India Joins US-Led Pax Silica Alliance to Secure AI and Chip Supply Chains
India's IT Minister Ashwini Vaishnaw, second right, poses for a photograph with U.S. Ambassador to India Sergio Gor, center, U.S. Under Secretary of State for Economic Affairs Jacob Helberg, first left, and other officials after signing an agreement in New Delhi, India, Friday, Feb. 20, 2026. (AP Photo)
On Feb. 20, 2026, India officially joined the US-led Pax Silica alliance. Pax Silica is the United States’ flagship effort to secure supply chains for critical minerals and semiconductor hardware essential for artificial intelligence and AI security while fostering a new economic security consensus among its allies and trusted partners. This marks the transformational shift in India’s growing technology dominance, solidifying its presence within the Western-aligned technology coalition. This effort came during the AI Impact Summit in New Delhi, a global summit for discussing policy on artificial intelligence.
The Secretary of War (formerly SOD) Pete Hegseth and other US officials have characterized such moves as essential for national security, particularly as the administration seeks to designate certain non-compliant tech entities as supply-chain risks. "Today, as we sign the Pax Silica declaration, we say no to weaponized dependency and no to blackmail," said Jacob Helberg, US Under Secretary of State for Economic Growth, Energy, and the Environment. He further affirmed that economic security is now inextricably linked to national security.
Under Secretary of State for Economic Affairs Jacob Helberg speaks at the AI Impact Summit in New Delhi, India, Friday, Feb. 20, 2026. (AP Photo)
The Pax Silica efforts to secure all stacks of the global technology supply chain, not limited to semiconductors or minerals, essentially encompass everything that might pose a security threat to members with access to technology. The agreement focuses on securing the raw minerals and early-stage components needed to build high-tech hardware, specifically quartz, polysilicon, and rare earth elements. While the US leads in chip design, China currently maintains a near-monopoly with 70% mining and refining of rare earth minerals used to make silicon that is used for manufacturing the processors. This poses a potential threat to the US's security.
By the addition of India with its positions, with a growing engineering workforce and manufacturing capacity, as a trusted alternative to Chinese-dominated supply nodes. India’s IT Minister Ashwini Vaishnaw emphasized that Indian engineers are already developing two -nanometer chips and noted that the alliance will facilitate the development of the one million skilled professionals needed for the next decade of global growth.
Alongside the broader multilateral pact, India and the US signed a "Joint Statement on the India-U.S. AI Opportunity Partnership" to reboot a relationship previously strained by tariff friction.
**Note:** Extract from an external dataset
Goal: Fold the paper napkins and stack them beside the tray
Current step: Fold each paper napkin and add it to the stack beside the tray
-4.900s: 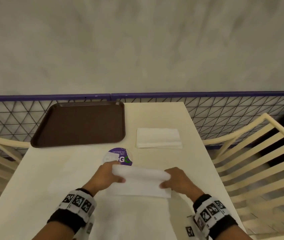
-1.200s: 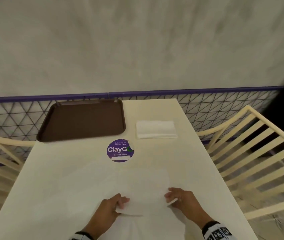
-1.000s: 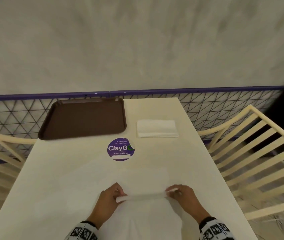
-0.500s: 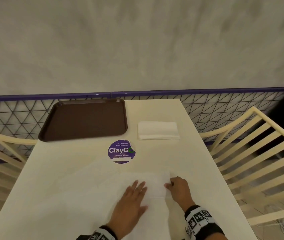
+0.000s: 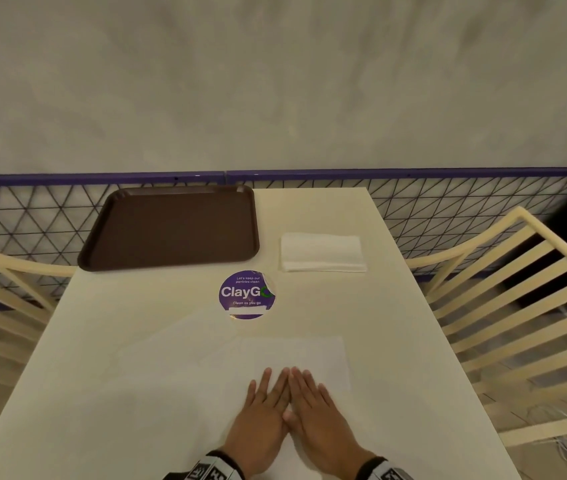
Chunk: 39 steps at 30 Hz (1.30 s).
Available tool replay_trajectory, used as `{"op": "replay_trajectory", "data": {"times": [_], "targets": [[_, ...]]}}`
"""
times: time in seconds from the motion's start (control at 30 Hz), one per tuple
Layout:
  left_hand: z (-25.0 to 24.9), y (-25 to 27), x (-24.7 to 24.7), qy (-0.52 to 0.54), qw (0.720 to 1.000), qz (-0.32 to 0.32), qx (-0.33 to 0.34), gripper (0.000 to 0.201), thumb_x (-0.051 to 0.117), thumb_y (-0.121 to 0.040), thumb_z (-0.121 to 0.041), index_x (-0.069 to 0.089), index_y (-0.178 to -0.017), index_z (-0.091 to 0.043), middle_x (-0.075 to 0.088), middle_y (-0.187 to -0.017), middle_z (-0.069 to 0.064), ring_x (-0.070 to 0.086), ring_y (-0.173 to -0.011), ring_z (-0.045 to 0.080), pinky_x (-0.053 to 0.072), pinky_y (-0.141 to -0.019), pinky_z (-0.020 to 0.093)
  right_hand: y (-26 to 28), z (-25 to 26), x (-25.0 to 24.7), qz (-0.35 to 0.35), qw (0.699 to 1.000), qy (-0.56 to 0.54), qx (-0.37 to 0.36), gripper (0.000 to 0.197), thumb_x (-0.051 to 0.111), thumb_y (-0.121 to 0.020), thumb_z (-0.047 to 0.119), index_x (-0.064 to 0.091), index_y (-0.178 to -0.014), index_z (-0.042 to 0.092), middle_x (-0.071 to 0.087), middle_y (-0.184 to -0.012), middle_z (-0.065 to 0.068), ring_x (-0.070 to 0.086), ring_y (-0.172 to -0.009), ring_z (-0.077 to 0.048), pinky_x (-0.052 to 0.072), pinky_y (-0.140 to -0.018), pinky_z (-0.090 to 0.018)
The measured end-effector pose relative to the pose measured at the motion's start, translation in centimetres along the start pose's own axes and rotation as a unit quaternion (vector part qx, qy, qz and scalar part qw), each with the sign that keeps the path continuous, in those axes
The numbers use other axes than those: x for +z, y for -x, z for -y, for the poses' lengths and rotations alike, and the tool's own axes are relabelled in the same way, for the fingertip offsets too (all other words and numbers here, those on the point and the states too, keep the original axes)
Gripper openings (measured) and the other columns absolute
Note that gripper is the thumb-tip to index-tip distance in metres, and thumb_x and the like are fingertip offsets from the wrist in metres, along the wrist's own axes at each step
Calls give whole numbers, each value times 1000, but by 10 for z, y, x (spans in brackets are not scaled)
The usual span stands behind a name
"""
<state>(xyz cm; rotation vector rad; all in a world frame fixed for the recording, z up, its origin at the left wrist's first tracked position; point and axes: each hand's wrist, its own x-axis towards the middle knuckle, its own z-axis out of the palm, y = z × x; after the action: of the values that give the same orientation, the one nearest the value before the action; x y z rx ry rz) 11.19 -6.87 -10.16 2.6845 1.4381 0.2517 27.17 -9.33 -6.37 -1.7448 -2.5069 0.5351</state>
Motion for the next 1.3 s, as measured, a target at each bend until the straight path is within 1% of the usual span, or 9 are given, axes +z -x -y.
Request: {"op": "replay_trajectory", "data": {"times": [0.17,0.27,0.37,0.47,0.57,0.73,0.97,1.2,1.3], "targets": [[21,13,-11,-12,999,8,-39,54,2,-100,-34,-5,-148,-10,-10,-158,4,-14,-144,17,-6,-114,31,30,-36,-5,40,993,-5,115,60,13,-97,51,3,-148,20,-6,-157,5,-6,-144,-9,-1,-111,-28],[32,23,-11,-51,997,-30,-49,57,2,-101,-32,27,-144,-5,35,-148,9,-3,-146,21,-7,-115,32,41,-51,-15,9,992,23,127,58,11,-98,49,2,-148,21,-8,-157,7,-9,-144,-8,-2,-111,-29],[33,12,-27,-109,992,-22,-58,52,32,-97,-25,74,-84,2,69,-106,18,55,-116,37,-2,-117,40,38,-54,-14,35,986,51,156,56,8,-98,46,4,-148,22,-7,-157,7,-10,-144,-9,-3,-112,-30],[34,-24,-56,-79,991,59,-86,35,92,-33,-25,67,-47,-6,73,-82,14,70,-85,34,45,-95,47,31,-55,-15,32,987,32,153,55,5,-98,40,45,-133,25,37,-146,12,29,-138,-5,34,-103,-29],[32,-62,-79,0,995,86,-52,59,95,-16,-29,72,-70,-18,72,-95,4,69,-92,21,55,-77,26,25,-44,-42,12,989,30,148,35,36,-86,31,69,-98,26,70,-108,10,69,-89,-6,57,-67,-31],[38,-106,-88,61,969,222,-88,95,79,-69,-20,22,-144,-16,19,-150,4,28,-134,25,36,-104,41,-10,-48,-90,49,985,52,155,31,37,-97,24,50,-125,22,58,-121,2,45,-121,-18,5,-116,-49],[41,-123,-84,-33,952,291,-91,76,75,-71,-39,38,-133,-17,47,-131,3,41,-122,25,26,-104,41,-74,-47,-101,66,996,-33,55,76,65,-81,23,22,-145,25,28,-149,3,21,-138,-19,17,-114,-38],[72,-134,-116,273,930,128,-208,29,79,-66,-23,52,-62,-32,54,-72,-18,51,-76,6,35,-66,18,-104,-71,-116,143,975,-140,95,51,70,-76,21,57,-125,19,59,-124,-5,52,-117,-23,39,-97,-28],[85,-159,-137,363,890,31,-274,26,80,-67,-10,64,-74,-30,64,-67,-16,60,-70,5,44,-64,11,-115,-101,-154,91,950,-254,158,41,75,-74,17,64,-112,10,64,-102,-3,59,-101,-18,42,-70,-12]]}}
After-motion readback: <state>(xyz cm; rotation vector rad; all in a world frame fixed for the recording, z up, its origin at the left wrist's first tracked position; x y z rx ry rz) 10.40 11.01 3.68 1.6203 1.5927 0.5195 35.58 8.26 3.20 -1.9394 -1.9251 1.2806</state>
The deal also includes expanded trade in GPUs used for massive data centers and joint research into next-generation compute processors. US Ambassador to India Sergio Gor described India’s entry as "strategic and essential," noting that India’s engineering depth provides the necessary scale for a global AI strategy independent of coercive foreign actors. This alliance represents a move toward AI sovereignty, allowing India to fuse US technology with local data and strategic tech giants to secure its hardware backbone.
Overall, this alliance marks a definitive shift in India’s global presence, as New Delhi finally chooses to be seen as an important member in future technology avenues. By tethering its economic future to the American silicon stack, India is implicitly betting that Western partnership offers more stability than the risks of remaining a neutral bystander or joining forces with China. However, this shift raises a difficult question for the next decade: can a nation truly maintain its strategic sovereignty when its most vital infrastructure is built on foreign-designed code and hardware?
As the Iranian-Americans in Silicon Valley face a similar crisis of dual loyalty amid Middle Eastern conflicts, India’s total commitment to Pax Silica may eventually force a similar conflict between national identity and the global technological order.